___ Extracted material
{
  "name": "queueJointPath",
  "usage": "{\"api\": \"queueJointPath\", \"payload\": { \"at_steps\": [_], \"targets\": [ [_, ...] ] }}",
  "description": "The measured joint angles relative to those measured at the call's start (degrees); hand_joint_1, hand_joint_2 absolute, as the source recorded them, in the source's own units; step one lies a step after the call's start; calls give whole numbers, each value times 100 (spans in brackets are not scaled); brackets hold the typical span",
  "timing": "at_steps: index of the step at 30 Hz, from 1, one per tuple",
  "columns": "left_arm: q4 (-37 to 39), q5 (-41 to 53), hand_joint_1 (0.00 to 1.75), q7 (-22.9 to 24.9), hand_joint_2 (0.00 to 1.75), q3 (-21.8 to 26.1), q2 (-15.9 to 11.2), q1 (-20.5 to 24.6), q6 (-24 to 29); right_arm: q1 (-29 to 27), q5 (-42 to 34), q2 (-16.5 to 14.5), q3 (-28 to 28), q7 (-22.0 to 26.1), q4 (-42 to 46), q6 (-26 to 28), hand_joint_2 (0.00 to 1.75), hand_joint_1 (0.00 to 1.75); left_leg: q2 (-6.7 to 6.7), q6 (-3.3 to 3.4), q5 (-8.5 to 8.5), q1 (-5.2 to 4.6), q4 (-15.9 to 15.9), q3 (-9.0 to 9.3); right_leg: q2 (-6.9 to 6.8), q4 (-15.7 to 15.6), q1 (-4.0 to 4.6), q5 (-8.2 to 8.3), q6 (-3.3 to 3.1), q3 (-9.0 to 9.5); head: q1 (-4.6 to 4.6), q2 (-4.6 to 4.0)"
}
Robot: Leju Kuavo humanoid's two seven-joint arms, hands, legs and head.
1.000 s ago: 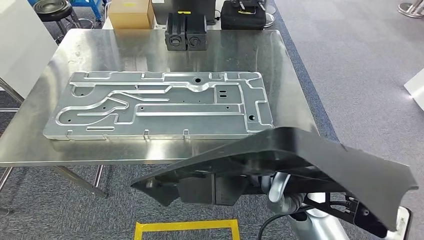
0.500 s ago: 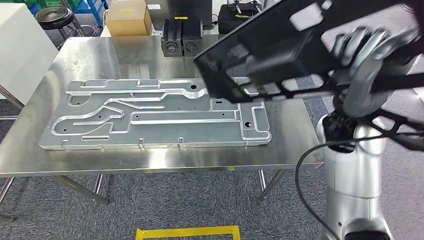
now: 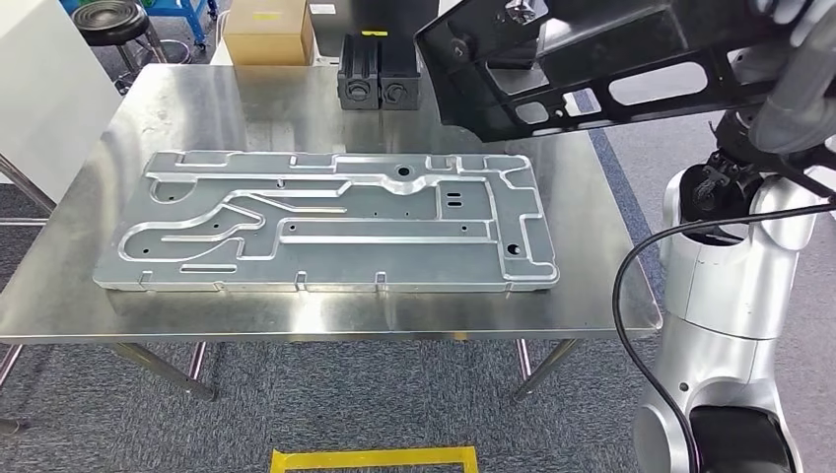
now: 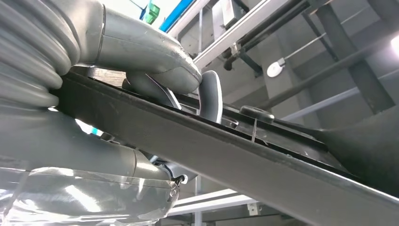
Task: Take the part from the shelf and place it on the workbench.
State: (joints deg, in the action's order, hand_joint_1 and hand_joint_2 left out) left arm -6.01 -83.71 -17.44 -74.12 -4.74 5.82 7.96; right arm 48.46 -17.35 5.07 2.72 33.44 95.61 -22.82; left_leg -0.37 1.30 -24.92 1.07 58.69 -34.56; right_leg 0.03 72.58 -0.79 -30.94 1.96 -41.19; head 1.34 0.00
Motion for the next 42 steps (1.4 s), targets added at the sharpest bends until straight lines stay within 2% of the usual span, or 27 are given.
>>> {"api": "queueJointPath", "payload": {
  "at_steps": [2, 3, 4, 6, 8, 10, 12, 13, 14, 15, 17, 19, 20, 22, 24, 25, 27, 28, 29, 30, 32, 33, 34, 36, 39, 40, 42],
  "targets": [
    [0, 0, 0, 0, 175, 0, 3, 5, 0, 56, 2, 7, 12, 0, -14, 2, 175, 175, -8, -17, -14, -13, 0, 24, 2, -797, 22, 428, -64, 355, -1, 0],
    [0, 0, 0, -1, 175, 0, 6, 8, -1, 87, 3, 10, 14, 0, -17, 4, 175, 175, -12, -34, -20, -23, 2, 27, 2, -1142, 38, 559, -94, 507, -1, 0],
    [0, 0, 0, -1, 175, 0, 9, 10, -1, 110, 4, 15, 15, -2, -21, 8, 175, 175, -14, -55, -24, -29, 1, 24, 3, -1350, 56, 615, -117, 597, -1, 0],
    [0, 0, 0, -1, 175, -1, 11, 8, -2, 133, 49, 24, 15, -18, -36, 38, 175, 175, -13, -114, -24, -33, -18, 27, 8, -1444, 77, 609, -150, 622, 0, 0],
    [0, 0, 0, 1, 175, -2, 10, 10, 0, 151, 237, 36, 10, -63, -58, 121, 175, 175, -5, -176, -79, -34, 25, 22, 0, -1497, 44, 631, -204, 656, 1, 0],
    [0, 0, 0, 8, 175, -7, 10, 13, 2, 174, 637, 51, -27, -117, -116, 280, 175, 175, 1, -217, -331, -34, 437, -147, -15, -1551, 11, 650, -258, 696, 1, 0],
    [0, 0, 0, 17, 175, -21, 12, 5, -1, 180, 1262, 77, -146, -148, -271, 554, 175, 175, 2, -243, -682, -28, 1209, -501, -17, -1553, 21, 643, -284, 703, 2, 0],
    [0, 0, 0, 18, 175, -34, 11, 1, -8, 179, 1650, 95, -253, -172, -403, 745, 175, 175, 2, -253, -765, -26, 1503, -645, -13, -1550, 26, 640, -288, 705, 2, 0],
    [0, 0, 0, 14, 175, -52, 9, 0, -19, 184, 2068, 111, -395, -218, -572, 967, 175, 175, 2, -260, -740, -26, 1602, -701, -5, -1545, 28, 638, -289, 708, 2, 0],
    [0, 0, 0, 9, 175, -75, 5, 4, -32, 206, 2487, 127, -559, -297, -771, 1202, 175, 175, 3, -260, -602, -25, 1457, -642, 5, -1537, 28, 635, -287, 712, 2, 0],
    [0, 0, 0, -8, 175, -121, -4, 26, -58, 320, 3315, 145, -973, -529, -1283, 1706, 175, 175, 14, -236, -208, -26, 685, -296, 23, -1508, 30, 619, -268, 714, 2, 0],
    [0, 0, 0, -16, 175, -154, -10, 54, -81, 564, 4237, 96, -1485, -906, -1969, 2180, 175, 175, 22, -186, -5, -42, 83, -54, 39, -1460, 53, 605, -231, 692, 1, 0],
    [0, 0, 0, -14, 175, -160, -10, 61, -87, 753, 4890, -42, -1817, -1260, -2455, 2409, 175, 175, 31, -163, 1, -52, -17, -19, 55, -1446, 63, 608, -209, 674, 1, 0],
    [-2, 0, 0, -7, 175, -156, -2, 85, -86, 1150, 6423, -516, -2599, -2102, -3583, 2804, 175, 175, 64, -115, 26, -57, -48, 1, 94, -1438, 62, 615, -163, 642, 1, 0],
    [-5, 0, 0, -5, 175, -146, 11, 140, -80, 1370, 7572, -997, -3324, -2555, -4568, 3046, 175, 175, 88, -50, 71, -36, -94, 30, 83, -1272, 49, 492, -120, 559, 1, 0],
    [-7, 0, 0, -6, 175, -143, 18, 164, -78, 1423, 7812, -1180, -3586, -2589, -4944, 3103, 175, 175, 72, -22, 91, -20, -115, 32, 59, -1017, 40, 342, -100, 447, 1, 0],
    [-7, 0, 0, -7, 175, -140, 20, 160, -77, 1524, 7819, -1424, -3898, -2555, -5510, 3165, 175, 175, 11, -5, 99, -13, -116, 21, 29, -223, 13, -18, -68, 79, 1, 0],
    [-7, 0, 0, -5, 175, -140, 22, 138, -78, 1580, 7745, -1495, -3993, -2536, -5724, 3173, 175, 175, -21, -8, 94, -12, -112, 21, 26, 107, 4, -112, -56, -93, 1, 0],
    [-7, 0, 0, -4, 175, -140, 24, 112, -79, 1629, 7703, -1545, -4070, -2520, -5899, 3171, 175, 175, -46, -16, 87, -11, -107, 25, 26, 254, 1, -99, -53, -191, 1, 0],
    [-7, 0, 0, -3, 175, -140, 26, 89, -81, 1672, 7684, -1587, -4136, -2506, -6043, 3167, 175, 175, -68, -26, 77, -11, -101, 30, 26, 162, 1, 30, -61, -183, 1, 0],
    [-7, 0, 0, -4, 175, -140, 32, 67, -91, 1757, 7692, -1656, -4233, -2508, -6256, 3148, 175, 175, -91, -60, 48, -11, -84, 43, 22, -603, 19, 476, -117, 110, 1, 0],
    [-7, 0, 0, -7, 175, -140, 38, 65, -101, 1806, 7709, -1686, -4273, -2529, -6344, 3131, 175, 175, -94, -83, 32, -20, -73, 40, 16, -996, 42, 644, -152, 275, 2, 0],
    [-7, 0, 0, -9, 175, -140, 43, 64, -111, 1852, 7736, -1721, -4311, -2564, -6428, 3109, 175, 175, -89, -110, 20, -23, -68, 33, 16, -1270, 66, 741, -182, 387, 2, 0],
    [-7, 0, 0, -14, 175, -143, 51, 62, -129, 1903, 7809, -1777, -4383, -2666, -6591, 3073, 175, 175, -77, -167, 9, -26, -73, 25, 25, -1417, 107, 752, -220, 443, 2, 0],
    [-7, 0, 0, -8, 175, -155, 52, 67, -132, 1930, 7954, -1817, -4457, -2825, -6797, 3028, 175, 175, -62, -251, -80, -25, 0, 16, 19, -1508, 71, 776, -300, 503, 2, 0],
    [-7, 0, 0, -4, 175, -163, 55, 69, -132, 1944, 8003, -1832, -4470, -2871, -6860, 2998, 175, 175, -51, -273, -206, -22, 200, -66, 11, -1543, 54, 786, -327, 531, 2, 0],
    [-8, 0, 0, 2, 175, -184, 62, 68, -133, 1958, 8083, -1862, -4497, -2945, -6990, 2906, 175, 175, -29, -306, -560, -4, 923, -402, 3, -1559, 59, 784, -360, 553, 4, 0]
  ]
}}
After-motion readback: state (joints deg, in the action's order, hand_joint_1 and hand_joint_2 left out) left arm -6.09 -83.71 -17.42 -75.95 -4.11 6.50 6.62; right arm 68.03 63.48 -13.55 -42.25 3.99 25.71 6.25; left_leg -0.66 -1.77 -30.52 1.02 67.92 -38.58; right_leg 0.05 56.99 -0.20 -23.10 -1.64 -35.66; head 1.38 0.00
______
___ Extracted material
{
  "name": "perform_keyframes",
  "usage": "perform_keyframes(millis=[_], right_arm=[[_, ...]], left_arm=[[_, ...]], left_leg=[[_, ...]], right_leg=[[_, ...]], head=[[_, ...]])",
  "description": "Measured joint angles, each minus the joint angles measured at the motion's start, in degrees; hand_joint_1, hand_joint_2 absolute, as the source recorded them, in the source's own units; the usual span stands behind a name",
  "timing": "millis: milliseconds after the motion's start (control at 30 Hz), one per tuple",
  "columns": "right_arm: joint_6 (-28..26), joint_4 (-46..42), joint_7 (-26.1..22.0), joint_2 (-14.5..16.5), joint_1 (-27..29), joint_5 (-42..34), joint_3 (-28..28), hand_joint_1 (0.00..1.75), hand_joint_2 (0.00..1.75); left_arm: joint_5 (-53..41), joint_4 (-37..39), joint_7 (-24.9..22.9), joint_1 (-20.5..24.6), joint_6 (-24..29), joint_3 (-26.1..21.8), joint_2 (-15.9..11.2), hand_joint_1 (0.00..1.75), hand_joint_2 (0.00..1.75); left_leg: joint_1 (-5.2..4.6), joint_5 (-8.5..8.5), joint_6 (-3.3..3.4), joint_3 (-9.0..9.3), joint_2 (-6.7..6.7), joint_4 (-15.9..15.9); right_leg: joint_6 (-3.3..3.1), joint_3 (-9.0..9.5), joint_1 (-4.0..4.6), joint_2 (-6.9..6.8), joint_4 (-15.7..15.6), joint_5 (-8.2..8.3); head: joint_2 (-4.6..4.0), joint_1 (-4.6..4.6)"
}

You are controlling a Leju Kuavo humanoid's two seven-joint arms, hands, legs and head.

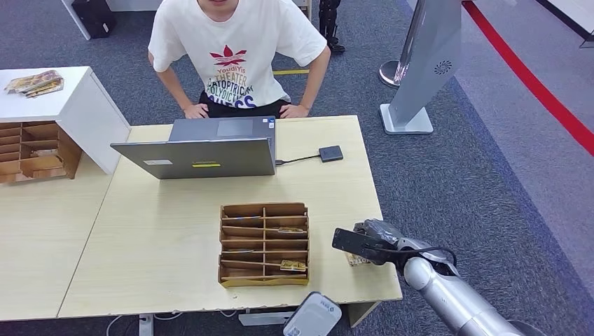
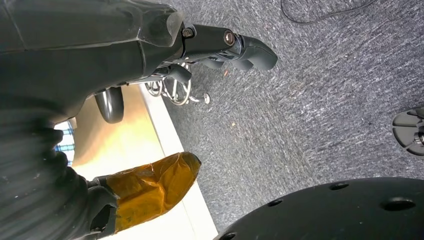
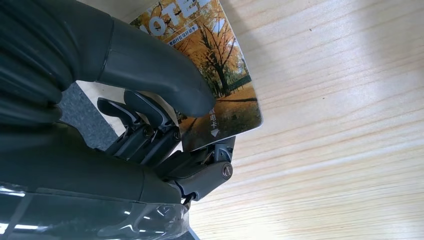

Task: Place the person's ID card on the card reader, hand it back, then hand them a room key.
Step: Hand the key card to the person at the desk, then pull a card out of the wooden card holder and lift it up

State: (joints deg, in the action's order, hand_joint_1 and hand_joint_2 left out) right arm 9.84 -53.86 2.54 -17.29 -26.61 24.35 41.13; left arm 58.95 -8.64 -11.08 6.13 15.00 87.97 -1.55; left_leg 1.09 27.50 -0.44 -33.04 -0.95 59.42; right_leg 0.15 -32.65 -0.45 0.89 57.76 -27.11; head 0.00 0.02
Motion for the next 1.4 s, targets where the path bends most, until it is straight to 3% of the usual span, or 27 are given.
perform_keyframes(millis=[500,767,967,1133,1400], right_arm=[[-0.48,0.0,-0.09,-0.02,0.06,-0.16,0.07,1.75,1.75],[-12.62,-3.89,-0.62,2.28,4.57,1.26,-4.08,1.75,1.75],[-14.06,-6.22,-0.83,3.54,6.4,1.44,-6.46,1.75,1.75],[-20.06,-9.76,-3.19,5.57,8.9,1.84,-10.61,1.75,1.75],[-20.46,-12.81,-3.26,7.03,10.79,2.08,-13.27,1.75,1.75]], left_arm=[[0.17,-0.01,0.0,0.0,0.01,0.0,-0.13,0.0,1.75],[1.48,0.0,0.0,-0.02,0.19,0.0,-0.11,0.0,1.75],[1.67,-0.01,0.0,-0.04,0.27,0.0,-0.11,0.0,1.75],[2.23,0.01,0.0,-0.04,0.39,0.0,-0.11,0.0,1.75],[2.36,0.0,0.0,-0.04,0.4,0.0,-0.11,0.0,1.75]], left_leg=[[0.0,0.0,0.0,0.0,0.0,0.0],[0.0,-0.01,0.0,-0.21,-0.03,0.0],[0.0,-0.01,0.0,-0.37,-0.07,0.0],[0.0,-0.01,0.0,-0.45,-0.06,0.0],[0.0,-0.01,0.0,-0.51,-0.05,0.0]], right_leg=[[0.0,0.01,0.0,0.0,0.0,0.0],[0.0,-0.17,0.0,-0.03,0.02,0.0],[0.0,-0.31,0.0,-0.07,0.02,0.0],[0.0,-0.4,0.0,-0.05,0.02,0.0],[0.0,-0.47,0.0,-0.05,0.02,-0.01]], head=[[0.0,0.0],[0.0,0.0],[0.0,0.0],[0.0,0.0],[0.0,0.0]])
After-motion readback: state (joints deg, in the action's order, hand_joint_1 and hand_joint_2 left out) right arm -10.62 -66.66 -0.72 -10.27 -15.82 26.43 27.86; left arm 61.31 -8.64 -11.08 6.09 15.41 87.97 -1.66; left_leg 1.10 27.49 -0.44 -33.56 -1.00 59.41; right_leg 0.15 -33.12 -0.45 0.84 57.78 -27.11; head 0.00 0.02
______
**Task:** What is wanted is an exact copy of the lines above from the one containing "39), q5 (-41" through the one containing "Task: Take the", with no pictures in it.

**Response to this task:**
  "columns": "left_arm: q4 (-37 to 39), q5 (-41 to 53), hand_joint_1 (0.00 to 1.75), q7 (-22.9 to 24.9), hand_joint_2 (0.00 to 1.75), q3 (-21.8 to 26.1), q2 (-15.9 to 11.2), q1 (-20.5 to 24.6), q6 (-24 to 29); right_arm: q1 (-29 to 27), q5 (-42 to 34), q2 (-16.5 to 14.5), q3 (-28 to 28), q7 (-22.0 to 26.1), q4 (-42 to 46), q6 (-26 to 28), hand_joint_2 (0.00 to 1.75), hand_joint_1 (0.00 to 1.75); left_leg: q2 (-6.7 to 6.7), q6 (-3.3 to 3.4), q5 (-8.5 to 8.5), q1 (-5.2 to 4.6), q4 (-15.9 to 15.9), q3 (-9.0 to 9.3); right_leg: q2 (-6.9 to 6.8), q4 (-15.7 to 15.6), q1 (-4.0 to 4.6), q5 (-8.2 to 8.3), q6 (-3.3 to 3.1), q3 (-9.0 to 9.5); head: q1 (-4.6 to 4.6), q2 (-4.6 to 4.0)"
}
Robot: Leju Kuavo humanoid's two seven-joint arms, hands, legs and head.
1.000 s ago: 
0.500 s ago: 
now: 
now: 
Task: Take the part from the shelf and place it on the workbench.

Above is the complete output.